Write each line of the material exactly as given, from the top through the line that contains "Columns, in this", and omit all pictures.
>>>
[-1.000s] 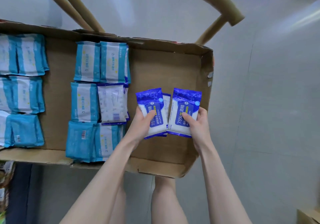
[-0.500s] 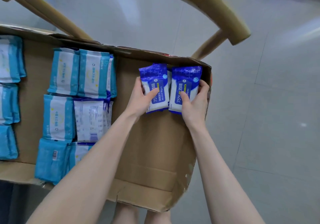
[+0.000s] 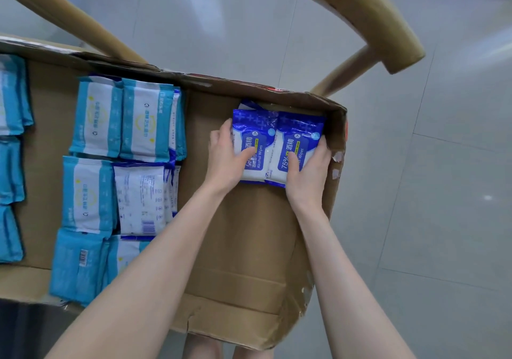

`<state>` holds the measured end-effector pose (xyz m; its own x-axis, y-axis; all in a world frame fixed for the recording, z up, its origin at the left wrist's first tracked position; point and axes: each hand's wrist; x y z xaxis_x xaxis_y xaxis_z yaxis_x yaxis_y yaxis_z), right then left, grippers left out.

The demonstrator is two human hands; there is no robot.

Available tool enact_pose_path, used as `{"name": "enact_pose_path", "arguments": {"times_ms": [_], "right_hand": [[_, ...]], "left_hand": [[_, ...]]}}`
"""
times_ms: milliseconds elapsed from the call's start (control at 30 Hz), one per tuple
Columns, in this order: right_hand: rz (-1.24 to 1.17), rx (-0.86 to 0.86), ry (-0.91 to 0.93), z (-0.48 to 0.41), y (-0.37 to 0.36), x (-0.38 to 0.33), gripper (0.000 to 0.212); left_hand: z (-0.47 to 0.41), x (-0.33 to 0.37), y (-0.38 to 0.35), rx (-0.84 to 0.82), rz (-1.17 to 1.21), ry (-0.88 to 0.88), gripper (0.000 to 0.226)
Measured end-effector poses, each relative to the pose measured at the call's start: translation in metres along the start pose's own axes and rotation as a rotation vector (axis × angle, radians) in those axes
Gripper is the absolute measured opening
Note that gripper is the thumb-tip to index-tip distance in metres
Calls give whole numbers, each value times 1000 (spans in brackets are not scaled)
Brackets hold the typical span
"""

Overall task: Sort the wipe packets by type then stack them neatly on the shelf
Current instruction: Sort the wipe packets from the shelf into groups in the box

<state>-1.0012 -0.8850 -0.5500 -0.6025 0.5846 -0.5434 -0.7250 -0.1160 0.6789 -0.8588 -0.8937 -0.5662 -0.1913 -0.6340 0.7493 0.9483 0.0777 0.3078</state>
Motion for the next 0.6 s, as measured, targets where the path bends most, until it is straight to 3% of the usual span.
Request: {"name": "enact_pose_path", "arguments": {"times_ms": [200,433,600], "right_hand": [[82,43,125,-9,0,-7,62],[463,-40,185,-2,5,-8,59],[589,-94,219,21,19,-15,51]], "left_hand": [[-1,3,0,41,117,2,59],[0,6,4,-4,-197,-45,55],[22,20,22,-111,-421,-66,46]]}}
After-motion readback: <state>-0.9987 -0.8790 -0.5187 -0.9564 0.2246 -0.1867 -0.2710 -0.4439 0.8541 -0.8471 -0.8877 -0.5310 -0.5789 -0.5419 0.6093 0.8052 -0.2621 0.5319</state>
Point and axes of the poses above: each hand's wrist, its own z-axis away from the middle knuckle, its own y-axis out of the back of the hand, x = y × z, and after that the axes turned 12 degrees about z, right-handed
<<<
▶ RESPONSE AREA:
[-1.000s] 
[-0.500s] 
[+0.000s] 

`<state>` holds the measured end-effector pose (xyz m; its own x-axis, y-axis; all in a world frame fixed for the recording, z up, its origin at the left wrist's first tracked position; point and axes: each hand's wrist; x y z xaxis_x xaxis_y xaxis_z yaxis_x yaxis_y yaxis_z), right then left, grippers left out.

The demonstrator is two human hands; there is no robot.

Available tool enact_pose_path, used as `{"name": "enact_pose_path", "arguments": {"times_ms": [_], "right_hand": [[_, ...]], "left_hand": [[_, ...]]}}`
"""
times_ms: milliseconds elapsed from the call's start (control at 30 Hz), one per tuple
Columns, in this order: right_hand: rz (-1.24 to 1.17), rx (-0.86 to 0.86), ry (-0.91 to 0.93), z (-0.48 to 0.41), y (-0.37 to 0.36), x (-0.38 to 0.33), gripper (0.000 to 0.212); left_hand: z (-0.47 to 0.41), x (-0.33 to 0.37), y (-0.38 to 0.35), rx (-0.84 to 0.82), rz (-1.17 to 1.21), ry (-0.88 to 0.88), gripper (0.000 to 0.226)

Nothing else belongs in the answer.